The opinion of the court was delivered by: Charles J. Siragusa United States District Judge



Before the Court is Defendants' motion (# 16) to dismiss Plaintiff's Eighth Amendment claim against all defendants with prejudice and to dismiss the entire amended complaint (# 15) as to Defendants Goord and Zon for lack of personal involvement. For the reasons stated below, the Court denies the motion.

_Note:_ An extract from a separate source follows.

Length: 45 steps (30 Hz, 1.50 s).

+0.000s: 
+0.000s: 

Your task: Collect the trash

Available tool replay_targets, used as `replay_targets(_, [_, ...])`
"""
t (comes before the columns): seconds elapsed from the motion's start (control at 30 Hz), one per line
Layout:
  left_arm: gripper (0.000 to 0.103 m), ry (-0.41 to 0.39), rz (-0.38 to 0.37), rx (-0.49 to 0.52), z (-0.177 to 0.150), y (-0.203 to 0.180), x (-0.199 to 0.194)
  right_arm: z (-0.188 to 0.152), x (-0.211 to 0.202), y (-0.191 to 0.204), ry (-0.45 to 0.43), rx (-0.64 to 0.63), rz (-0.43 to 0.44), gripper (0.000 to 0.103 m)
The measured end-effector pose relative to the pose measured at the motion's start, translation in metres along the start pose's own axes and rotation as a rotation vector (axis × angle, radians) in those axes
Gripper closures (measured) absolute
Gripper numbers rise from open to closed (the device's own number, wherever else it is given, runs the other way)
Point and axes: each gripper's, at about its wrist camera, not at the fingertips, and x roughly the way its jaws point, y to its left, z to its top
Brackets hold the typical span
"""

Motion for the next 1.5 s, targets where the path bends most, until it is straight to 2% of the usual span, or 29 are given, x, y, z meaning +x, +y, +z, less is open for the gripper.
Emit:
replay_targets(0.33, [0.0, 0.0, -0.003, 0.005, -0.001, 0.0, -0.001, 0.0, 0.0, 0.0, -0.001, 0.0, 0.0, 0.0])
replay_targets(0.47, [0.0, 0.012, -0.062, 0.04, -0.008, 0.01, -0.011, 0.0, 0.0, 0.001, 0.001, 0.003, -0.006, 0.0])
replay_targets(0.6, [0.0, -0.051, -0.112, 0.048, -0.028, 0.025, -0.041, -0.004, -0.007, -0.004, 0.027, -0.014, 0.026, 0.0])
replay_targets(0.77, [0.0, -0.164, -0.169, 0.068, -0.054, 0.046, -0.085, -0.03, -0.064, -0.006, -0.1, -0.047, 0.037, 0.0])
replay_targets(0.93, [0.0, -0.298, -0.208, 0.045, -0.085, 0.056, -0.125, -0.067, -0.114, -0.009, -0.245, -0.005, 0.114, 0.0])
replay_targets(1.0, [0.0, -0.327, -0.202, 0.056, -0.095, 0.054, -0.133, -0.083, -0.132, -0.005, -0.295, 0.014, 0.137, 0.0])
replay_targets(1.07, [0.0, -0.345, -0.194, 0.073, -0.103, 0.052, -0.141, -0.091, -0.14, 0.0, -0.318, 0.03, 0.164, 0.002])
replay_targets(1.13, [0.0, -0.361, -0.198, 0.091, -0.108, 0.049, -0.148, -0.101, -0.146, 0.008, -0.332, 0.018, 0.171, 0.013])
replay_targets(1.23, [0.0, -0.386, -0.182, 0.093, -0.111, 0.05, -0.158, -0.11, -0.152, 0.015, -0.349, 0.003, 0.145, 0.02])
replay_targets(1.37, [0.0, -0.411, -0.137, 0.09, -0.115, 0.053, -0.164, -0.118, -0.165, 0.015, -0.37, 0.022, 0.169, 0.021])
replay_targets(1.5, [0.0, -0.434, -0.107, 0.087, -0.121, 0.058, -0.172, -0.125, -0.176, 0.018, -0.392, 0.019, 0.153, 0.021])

Plaintiff alleged in his initial complaint that his First Amendment right to practice his religion and his due process rights were violated at Wende Correctional Facility ("Wende") when he was disciplined for failing to provide a urine sample during Ramadan.*fn1 Plaintiff claimed that he was unable to provide a sample as a result of his fasting pursuant to the requirements of Ramadan. Following Plaintiff's refusal to submit to the urinalysis, a disciplinary hearing was held and Plaintiff was found guilty of the charges and sentenced to 90 days keeplock, 90 days loss of privileges, 90 days loss of commissary, 90 days loss of phone, and 90 days loss of television. (Am. Compl., at Ex. G.) He was released after serving 77*fn2 days.

Defendants filed a 12(b) motion in lieu of serving an answer to the original complaint. The Court granted that motion in part and dismissed the original complaint as to Defendants Goord and Zon, because Plaintiff did not allege facts showing their personal involvement. In addition, the Court dismissed the Fourteenth Amendment due process and Eighth Amendment claims without prejudice, granting Plaintiff leave to re-plead the Eighth Amendment and Fourteenth Amendment due process claims. Plaintiff filed an amended complaint (# 15) which was docketed on August 4, 2006. In pertinent part, he alleges as follows:

FEBRUARY 5, 2005

31. The night before February 5, 2004, the plaintiff received (from the facility) his Sahour meal which consisted of two milks, 6 slices of bread, 6 sugars, and either 4 slices of cheese, or 2 eggs, or 1 hot, or two cold cereals.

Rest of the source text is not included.